On the other hand, Martelly’s wife, Sofia, is from the St. Rémy family, who are Gonaïves-based grandons. According to reliable sources close to the family, who wish to remain anonymous, Charles “Bébé” St. Rémy, Sofia’s father, used to be a lieutenant of famed Haitian drug trafficker Jean Eliobert Jasmé, known as ED-One. According to the sources, Kiko St. Rémy has taken over his father’s role as king-pin trafficker.
Brothers Gregory and Thierry Mayard-Paul are also part of the Macoute pole of the Martelly regime. When Lamothe became Martelly’s Prime Minister after the resignation of Garry Conille, Thierry was quickly pushed out of his post as Interior Minister in August 2012, having to settle for a more back-seat role, albeit with about the same salary, as one of Martelly’s legion of “advisors.”
Lawyer Gervais Charles, now an attorney for former President Jean-Bertrand Aristide after previously serving as one for Martelly, says that his former boss “wants to establish a political dynasty.” The idea is to have Martelly pave the way for a Lamothe presidency in 2016, Lamothe a second Martelly presidency in 2021, and then Martelly a second Lamothe presidency from 2026 to 2031.
The principal obstacle to this scenario has been six senators in the Parliament – Moïse Jean-Charles (North), Wesner Polycarpe (North), Jean-Baptiste Bien-Aimé (Northeast), Francky Exius (South), John Joël Joseph (West) et Jean William Jeanty (Nippes) – who have withheld their vote on a rigged electoral law and electoral council that would ensure an election victory for Martelly’s candidates (what Haitians call a “selection”). Martelly has refused any compromise on the electoral law and council with opposition legislators during his three and a half years in power, leading to the current stand-off.
But the game of chicken comes to an end on Jan. 12, 2015, when the terms of another third of the Senate and all of the Deputies expire, thereby dissolving Parliament by default.
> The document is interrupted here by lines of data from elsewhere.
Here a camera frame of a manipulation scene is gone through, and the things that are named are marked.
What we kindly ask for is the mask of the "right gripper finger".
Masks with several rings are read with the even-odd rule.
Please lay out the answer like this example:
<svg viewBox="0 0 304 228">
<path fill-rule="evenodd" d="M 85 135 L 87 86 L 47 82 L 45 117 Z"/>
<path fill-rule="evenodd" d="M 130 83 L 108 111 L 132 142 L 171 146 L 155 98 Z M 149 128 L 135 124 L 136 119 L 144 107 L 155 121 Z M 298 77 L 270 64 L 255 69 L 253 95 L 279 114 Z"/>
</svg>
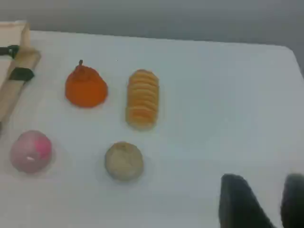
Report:
<svg viewBox="0 0 304 228">
<path fill-rule="evenodd" d="M 221 177 L 218 218 L 221 228 L 273 228 L 248 182 L 239 175 Z"/>
<path fill-rule="evenodd" d="M 299 173 L 286 177 L 281 202 L 281 221 L 284 228 L 304 227 L 304 176 Z"/>
</svg>

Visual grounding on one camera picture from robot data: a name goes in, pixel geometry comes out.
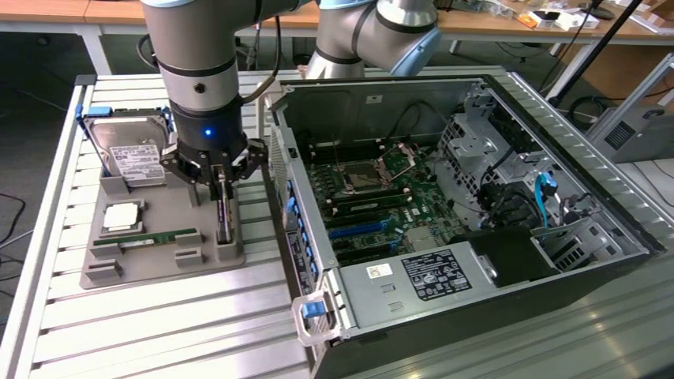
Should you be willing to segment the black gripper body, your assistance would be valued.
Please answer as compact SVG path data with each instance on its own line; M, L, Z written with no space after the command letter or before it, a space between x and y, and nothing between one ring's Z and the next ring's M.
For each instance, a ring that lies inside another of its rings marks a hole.
M204 155L211 164L229 165L247 147L241 105L229 103L212 111L193 111L171 103L177 129L177 151L195 162Z
From then on, Martelly has indicated, he will rule by decree, an outcome many say he has sought since the beginning of his term.
However, as the Kreyòl saying goes, “Ayiti se tè glise,” Haiti is slippery ground. Just as Martelly sees one-man rule within his reach, a popular uprising of disgust at his regime’s corruption and repression, which has been simmering and sputtering for years, is erupting.
Meanwhile, Lamothe has openly begun his presidential campaign on social media and in tours around Haiti, thereby alarming his Macoute sector rivals that they will soon become even more marginalized.
“For a revolution to take place, it is not enough for the exploited and oppressed masses to realize the impossibility of living in the old way and demand changes,” wrote Vladimir Lenin, the leader of Russia’s 1917 revolution. “For a revolution to take place, it is essential that the exploiters should not be able to live and rule in the old way.”
A conflict within the ruling class, like that which Lenin foretold and which is emerging in Haiti today, provides precisely the kind of historic opportunity for the masses to bring political change. Although popular and opposition forces have been kept down and off-balance until now by Martelly’s money, guns, and propaganda, the days and weeks ahead will tell whether the masses’ superior numbers can perhaps win the day.